The model constitution, presented in Part Two of this book, attempts to redress this imbalance by specifically requiring that the individual and collective interests competing over property exist in balanced proportions--with exchanges among all economic units regulated by a political community that steadily maintains the health and quality of living systems at the core of the heterarchy of human values.
The Pitfalls of Democracy
In its ancient Athenian origins, and especially from its modern reincarnation until now, democracy has rather thoroughly revealed its weaknesses as a ``genetic program'' for human communities.

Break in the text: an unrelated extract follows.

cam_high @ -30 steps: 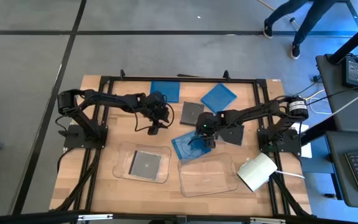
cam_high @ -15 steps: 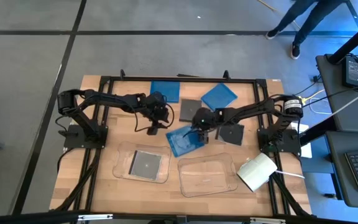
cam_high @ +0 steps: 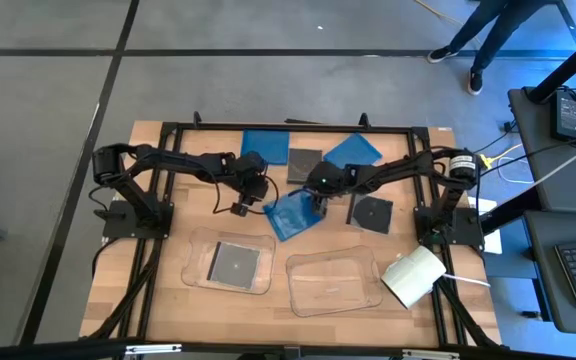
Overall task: Pick & place jewel cases by type
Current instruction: Put the bottom blue CD case into the right transparent bin
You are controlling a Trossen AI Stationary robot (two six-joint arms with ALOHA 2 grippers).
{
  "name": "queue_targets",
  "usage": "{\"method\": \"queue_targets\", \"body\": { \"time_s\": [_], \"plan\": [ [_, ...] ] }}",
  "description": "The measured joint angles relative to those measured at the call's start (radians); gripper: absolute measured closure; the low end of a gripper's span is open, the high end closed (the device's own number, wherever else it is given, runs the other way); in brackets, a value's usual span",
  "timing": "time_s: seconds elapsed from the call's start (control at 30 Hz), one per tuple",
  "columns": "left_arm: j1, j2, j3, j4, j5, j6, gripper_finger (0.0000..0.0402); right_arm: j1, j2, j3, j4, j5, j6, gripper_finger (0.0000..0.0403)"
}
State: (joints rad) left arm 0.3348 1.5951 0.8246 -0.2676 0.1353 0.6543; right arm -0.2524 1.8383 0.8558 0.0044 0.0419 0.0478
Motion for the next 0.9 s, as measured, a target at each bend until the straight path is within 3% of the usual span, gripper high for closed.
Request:
{"method": "queue_targets", "body": {
  "time_s": [0.47,0.63,0.73,0.9],
  "plan": [
    [-0.009,0.0,0.0,0.01,0.049,-0.062,0.0258,-0.057,-0.019,0.034,0.034,0.019,-0.049,0.0204],
    [0.004,0.0,0.0,0.045,0.063,-0.252,0.0258,-0.004,-0.081,0.117,-0.099,0.053,-0.18,0.0204],
    [0.026,0.0,0.0,0.066,0.136,-0.351,0.0258,0.046,-0.094,0.15,-0.202,0.107,-0.286,0.0204],
    [0.08,0.0,0.0,0.155,0.357,-0.514,0.0258,0.13,-0.098,0.159,-0.314,0.186,-0.402,0.0204]
  ]
}}
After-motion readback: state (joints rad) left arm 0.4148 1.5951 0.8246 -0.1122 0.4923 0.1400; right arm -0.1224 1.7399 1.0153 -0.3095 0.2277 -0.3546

Most of these weaknesses are still not addressed by the world's installed base of democratic constitutions. Among the problems of democracy we can count (1) the continual attempt by special interests to steal the wealth of the commons, (2) incomplete or unfair representation for minorities, women, and the poor, (3) a growing disparity between rich and poor, (4) unfairly structured electoral processes, (5) a lack of integration among nations, (6) the absence of measures to protect the natural environment and to control population growth, (7) the inordinate influence of lobbyists, (8) pervasive distortions of information by mass media that are dominated by special interests, (9) an increasing degree of information overload, (10) the inadequacy of educational institutions in preparing citizens to participate in the multicultural and increasingly complex process of democratic decision-making, and (11) the ``demosclerotic'' web of entitlements that has accompanied the struggle for a greater share of the ``welfare state.'' Each of these problems, along with the many supranational problems that are defying solution by anything less than a democratically controlled global authority, are taken up in the model.
What Can We Do NOW?
Since it usually takes a few years to amend an established constitution and often longer to install a new one, the question arises: what can we do ``here and now.'' The answer requires thoughtful reflection. Two basic strategies exist: (1) reform existing democracies, and (2) create new democracies.

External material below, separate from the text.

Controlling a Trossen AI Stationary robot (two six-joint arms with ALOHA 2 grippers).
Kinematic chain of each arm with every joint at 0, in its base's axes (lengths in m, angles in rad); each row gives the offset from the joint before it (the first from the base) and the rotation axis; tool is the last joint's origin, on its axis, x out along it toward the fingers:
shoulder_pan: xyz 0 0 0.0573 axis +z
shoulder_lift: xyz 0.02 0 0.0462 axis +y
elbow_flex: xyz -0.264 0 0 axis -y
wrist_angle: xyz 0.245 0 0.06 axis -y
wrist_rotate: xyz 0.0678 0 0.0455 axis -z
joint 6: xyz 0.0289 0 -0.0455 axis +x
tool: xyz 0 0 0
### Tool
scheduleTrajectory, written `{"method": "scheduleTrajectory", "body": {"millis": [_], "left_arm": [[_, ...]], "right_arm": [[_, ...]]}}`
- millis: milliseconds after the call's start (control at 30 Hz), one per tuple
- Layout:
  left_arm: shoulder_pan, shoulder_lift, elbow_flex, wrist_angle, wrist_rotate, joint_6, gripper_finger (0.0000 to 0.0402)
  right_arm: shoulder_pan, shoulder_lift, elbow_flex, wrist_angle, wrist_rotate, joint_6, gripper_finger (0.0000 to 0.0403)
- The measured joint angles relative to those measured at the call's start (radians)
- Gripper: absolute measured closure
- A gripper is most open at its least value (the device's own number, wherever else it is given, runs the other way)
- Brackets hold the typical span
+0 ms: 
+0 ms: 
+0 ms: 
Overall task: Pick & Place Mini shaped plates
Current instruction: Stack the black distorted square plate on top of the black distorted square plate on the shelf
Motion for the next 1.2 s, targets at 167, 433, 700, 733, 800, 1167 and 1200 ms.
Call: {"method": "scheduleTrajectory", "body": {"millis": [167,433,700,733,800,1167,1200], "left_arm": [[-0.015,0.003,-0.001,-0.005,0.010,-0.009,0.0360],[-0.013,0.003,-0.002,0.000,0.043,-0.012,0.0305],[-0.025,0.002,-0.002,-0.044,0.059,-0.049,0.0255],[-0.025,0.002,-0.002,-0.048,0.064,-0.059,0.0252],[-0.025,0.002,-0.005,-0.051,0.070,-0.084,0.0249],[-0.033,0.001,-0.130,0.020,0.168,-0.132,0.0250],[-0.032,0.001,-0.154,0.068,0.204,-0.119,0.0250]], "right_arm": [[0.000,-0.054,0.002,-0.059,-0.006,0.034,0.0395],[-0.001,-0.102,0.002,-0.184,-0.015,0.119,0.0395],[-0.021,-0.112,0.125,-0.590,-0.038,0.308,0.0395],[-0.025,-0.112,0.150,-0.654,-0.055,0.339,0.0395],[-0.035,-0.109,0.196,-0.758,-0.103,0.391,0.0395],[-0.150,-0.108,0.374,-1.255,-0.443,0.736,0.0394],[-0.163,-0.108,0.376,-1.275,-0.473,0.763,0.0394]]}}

An effort to reform existing democracies may have to be sustained over many years, and the opportunities to create new democracies--while plentiful at the level of small scale organization--occur more rarely at national, continental, and global levels; and they require a long organizational buildup.
Whether the situation requires a focus on reforming an existing system or on creating a new one, the following steps must be taken:
1. form a group based on the principles of the model constitution,
2. raise money,
3. campaign to implement elements of this constitution at the system level of your focus.
If your goal is to reform an existing ``democracy,'' add the following priorities:
1. changes in the ownership and control of mass media,
2. changes in campaign financing and the establishment of a one-
term limit for all elective positions,
3. changes in the lobbying laws,
4. proportional representation at all levels and in most organizations,
5. appropriate extensions of democratic principles into all spheres
of life--especially into the structure of corporations,
6. changes in educational systems and in social science priorities,
7. a comprehensive and effective system for control of corruption in government that will help reestablish trust in the democratic
process.
Specific detail regarding these suggested changes and extensions of democracy can be found in the body of the proposed model constitution or in Creating Democracy In Time. The above changes are interrelated. All are essential, and no one of them could survive long without the others.
The Syntropic Model
The model, presented in Part Two of this book, is designed to be of assistance in the process of reform as well as in the constitution-making of newly democratic societies. It helps lay the groundwork for a systematic reconstruction of the democratic process. Depending on the context in which it is applied, it may be incomplete or ambiguous. It contains clauses that could be inappropriate in some cultural and political circumstances. It lacks others that may be sorely needed. It is not, therefore, a constitution ready to go into effect as a body of law for every situation.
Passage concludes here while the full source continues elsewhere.